» REQUIREMENT: From the entries below, work out how many lines contain the string "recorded"; answer with the number alone.

Extracted data entries
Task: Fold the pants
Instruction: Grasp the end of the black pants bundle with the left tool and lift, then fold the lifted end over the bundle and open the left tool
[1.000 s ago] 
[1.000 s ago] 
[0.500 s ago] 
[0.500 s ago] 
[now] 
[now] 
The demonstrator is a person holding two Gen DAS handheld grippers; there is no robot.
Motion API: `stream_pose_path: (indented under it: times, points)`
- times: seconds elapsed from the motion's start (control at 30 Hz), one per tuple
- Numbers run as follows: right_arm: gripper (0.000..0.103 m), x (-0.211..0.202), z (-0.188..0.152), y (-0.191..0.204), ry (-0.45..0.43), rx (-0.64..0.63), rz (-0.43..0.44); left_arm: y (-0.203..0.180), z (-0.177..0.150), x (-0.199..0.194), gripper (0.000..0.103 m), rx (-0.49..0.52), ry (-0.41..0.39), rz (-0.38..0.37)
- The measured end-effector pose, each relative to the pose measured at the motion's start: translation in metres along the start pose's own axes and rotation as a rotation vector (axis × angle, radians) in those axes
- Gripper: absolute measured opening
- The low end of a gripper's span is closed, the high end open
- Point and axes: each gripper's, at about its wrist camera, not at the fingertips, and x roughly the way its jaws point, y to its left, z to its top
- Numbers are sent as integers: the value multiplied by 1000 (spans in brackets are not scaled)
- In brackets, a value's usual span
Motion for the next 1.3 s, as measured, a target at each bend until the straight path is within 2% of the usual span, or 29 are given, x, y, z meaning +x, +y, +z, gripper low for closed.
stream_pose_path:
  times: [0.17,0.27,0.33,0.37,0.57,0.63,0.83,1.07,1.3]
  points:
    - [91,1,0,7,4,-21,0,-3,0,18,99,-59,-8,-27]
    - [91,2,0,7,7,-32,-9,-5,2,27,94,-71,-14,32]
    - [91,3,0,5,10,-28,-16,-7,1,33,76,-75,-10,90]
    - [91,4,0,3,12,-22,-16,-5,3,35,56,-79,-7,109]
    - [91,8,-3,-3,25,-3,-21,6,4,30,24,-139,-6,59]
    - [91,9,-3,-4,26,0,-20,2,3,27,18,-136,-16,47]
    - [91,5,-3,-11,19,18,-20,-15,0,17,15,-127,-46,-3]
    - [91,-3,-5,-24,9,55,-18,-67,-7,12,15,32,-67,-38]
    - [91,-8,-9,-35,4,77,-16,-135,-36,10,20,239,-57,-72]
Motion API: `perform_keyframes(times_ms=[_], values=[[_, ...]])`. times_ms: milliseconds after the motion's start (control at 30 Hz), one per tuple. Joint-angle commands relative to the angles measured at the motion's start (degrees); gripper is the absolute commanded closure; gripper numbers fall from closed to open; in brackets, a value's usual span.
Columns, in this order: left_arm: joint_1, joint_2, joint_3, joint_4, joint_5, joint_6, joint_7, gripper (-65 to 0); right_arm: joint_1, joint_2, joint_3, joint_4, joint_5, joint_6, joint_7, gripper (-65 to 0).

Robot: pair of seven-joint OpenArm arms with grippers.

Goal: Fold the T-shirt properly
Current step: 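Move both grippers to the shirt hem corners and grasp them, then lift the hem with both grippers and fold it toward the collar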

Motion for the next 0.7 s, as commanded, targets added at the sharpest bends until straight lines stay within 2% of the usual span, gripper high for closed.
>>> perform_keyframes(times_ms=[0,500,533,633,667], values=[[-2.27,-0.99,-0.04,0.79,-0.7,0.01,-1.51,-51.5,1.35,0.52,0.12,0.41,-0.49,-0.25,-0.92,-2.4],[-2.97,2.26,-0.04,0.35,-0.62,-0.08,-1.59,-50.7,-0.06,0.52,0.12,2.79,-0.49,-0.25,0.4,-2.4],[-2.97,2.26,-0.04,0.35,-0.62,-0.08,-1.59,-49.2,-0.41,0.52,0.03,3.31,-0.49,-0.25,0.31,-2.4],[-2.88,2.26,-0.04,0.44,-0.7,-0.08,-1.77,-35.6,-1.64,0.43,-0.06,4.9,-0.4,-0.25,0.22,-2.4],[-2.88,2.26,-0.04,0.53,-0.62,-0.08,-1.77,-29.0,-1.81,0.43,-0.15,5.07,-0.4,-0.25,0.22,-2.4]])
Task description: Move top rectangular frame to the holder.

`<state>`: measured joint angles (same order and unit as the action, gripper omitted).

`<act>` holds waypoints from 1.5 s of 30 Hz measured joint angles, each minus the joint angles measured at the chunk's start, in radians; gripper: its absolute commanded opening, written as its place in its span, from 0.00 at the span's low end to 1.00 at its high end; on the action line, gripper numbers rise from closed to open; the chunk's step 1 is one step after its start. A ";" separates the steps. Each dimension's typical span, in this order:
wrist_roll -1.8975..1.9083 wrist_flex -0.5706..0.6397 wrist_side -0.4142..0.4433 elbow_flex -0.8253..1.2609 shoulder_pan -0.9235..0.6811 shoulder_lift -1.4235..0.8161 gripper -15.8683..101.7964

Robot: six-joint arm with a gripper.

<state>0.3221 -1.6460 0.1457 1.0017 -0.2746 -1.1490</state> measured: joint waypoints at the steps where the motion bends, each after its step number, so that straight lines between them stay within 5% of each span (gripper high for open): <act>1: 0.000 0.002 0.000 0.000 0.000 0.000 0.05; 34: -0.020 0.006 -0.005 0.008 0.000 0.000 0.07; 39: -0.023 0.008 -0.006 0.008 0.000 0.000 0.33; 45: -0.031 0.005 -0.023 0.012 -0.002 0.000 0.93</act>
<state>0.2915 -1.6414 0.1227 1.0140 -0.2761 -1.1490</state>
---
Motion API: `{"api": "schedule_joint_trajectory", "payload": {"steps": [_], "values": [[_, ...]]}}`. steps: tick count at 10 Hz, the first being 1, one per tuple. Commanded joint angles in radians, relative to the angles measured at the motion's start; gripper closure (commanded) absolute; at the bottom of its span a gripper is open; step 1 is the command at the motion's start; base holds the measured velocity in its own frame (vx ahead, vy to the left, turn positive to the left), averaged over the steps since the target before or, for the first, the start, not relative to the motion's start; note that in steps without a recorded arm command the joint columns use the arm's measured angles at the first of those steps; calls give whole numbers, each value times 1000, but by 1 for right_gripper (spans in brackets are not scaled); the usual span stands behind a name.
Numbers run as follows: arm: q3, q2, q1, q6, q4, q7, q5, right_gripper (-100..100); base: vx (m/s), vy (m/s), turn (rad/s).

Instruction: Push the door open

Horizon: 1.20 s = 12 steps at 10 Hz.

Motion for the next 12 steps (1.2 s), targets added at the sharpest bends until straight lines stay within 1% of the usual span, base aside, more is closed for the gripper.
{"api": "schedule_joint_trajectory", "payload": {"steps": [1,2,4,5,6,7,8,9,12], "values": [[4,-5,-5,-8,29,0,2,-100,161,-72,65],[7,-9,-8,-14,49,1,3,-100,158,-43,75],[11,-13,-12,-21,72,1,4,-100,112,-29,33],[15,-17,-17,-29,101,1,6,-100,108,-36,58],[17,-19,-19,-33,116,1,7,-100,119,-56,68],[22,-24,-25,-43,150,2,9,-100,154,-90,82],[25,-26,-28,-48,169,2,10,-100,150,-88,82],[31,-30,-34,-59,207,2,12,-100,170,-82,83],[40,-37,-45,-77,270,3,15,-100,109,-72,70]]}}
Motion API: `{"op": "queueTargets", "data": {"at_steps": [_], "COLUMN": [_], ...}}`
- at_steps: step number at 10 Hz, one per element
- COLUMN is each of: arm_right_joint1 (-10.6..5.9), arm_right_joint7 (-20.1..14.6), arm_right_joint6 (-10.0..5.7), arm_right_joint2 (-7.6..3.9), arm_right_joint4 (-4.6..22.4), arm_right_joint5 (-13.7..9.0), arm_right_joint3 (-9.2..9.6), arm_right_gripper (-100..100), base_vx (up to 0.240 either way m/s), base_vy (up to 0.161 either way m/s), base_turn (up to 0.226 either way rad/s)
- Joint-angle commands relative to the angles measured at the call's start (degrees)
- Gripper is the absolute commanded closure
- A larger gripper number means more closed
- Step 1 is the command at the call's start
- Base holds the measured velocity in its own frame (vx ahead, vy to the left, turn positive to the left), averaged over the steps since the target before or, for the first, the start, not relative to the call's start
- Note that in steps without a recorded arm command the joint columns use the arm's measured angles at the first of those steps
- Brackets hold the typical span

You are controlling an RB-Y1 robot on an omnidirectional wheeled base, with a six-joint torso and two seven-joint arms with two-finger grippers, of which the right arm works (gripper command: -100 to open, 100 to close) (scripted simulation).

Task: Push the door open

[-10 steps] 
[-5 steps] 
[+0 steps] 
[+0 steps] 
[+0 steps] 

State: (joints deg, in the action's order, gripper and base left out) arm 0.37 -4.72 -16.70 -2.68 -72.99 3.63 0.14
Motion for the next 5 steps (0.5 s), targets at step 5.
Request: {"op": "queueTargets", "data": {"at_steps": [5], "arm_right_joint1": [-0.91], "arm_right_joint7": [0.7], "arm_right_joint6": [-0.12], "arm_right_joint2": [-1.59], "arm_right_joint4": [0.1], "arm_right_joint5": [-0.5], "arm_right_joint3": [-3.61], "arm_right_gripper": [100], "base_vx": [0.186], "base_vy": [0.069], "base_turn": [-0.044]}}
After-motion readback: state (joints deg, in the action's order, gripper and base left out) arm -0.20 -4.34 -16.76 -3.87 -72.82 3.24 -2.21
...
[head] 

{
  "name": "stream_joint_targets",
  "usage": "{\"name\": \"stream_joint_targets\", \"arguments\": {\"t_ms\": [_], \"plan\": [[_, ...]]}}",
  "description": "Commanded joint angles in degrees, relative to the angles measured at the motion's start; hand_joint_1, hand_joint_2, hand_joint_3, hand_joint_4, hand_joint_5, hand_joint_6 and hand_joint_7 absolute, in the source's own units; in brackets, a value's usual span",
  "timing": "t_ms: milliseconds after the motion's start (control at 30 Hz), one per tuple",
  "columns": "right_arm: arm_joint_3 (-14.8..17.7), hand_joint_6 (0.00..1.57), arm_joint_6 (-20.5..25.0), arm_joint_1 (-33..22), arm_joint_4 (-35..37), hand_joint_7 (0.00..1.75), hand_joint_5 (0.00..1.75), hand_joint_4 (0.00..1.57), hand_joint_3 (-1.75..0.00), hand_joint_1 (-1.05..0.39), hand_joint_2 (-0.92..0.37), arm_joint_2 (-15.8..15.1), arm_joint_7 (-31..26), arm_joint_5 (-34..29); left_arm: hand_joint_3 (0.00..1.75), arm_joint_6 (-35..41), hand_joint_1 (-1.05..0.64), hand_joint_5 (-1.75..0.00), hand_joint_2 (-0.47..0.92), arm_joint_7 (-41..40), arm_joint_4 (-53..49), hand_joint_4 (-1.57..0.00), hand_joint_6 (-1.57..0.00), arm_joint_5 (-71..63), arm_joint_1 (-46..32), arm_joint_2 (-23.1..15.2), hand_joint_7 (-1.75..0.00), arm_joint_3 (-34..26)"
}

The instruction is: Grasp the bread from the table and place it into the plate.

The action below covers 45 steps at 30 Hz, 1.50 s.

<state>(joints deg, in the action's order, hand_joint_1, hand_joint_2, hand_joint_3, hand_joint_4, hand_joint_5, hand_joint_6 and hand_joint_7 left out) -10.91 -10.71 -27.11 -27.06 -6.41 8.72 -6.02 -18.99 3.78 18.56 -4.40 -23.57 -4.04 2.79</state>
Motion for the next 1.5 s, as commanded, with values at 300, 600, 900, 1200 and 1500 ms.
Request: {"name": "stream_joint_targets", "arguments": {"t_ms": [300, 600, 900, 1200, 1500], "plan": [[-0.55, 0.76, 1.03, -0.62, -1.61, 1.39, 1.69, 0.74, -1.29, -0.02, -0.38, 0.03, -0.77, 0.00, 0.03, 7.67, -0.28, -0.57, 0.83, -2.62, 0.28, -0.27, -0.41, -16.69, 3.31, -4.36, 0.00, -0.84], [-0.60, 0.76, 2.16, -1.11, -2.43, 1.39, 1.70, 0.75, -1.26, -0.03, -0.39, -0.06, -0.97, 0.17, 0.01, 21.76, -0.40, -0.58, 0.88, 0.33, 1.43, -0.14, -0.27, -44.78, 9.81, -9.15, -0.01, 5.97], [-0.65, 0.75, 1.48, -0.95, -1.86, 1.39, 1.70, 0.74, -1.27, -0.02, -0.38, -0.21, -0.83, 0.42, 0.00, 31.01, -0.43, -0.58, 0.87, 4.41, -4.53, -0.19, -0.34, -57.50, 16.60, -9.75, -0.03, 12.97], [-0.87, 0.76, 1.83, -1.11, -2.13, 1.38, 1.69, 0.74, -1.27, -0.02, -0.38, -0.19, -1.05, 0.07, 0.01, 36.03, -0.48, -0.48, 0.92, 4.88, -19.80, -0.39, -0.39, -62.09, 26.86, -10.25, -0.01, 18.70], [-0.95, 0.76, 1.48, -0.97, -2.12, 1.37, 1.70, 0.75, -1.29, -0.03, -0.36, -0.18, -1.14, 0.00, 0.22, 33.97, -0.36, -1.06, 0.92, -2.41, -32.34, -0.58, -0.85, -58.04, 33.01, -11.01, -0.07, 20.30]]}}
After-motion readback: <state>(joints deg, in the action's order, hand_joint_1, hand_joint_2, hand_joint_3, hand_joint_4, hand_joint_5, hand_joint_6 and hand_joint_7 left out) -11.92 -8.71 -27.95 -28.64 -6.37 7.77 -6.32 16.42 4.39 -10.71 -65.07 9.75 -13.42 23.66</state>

» RESULT OF THIS TASK: 2